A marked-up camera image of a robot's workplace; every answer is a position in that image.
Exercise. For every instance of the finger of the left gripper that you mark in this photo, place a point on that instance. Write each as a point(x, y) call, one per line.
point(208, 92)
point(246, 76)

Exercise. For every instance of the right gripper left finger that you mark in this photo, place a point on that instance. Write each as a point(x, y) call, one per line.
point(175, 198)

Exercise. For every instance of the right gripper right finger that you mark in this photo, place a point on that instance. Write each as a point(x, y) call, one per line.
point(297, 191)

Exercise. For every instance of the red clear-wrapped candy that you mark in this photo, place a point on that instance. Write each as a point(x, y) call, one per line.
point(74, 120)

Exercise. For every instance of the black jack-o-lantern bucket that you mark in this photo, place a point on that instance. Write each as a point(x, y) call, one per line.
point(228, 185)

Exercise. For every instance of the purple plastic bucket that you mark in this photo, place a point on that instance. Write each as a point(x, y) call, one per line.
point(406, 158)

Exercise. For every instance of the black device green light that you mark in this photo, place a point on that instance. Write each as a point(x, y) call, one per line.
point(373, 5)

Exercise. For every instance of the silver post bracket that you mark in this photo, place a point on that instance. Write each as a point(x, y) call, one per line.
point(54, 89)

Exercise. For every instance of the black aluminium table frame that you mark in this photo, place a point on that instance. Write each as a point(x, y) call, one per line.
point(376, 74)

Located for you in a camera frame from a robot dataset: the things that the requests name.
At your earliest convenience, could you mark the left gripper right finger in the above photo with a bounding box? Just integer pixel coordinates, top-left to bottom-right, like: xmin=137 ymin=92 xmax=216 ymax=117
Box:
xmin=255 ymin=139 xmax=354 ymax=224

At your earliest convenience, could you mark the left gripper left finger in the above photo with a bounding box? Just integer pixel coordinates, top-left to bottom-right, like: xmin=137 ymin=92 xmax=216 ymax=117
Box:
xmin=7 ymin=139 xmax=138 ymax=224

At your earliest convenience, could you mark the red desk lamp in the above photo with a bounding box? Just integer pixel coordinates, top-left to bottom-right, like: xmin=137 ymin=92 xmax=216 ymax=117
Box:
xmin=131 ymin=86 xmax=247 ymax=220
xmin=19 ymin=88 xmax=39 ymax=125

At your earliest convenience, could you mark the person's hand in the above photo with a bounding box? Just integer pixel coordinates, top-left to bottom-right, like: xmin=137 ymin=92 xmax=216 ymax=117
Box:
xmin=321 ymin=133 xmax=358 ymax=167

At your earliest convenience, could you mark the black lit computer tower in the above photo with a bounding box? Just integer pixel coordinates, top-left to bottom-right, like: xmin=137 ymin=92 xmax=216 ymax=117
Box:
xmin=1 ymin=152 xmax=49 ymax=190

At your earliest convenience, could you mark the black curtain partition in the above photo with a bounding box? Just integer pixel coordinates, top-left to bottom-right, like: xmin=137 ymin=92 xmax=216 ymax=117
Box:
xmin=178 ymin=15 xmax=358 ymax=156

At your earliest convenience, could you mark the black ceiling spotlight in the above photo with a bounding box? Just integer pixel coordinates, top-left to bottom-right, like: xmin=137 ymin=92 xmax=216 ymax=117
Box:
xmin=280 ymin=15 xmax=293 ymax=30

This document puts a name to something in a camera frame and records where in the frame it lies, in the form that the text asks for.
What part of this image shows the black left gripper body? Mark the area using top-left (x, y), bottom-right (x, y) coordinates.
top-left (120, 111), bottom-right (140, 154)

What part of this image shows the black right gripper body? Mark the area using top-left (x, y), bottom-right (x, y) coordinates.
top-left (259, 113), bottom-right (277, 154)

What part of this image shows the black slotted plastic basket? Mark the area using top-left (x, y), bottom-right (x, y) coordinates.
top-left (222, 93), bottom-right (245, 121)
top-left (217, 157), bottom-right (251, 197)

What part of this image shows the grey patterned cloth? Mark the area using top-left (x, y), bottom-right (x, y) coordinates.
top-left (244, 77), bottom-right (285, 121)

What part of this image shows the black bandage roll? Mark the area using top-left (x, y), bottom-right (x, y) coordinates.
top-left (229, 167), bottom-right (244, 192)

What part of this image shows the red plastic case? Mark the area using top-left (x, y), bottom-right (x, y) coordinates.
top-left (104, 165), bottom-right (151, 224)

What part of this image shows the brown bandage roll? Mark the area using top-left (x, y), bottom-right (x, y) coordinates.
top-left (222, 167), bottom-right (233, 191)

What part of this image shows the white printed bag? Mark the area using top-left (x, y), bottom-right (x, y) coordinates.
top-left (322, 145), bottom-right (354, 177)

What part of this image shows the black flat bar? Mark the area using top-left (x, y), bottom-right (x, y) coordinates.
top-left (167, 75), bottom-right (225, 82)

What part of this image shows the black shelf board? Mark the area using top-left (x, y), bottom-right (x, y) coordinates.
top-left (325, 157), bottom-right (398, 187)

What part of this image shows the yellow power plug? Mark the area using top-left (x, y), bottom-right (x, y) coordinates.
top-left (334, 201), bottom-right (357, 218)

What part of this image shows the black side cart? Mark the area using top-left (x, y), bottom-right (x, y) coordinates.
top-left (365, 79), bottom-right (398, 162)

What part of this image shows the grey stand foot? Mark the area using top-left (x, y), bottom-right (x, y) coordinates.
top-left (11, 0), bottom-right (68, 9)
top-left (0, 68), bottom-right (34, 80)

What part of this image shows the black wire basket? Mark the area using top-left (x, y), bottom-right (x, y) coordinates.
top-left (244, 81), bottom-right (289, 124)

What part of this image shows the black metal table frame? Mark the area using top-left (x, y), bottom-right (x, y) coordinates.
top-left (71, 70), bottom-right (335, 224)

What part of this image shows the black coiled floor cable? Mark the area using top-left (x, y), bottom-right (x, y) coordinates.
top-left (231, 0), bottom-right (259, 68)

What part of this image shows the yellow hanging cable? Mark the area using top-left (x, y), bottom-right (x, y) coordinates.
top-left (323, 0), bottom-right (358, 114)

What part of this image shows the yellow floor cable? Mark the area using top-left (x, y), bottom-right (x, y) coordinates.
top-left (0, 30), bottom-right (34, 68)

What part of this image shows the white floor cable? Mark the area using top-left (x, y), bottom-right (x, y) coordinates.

What you will do. Return a copy of every line in the records that includes the string "name".

Exercise output.
Located for you in a camera frame from a robot dataset: the things that the requests name.
This document puts a name to something in a camera frame and records where in the frame it lies, in the form that the text asks for.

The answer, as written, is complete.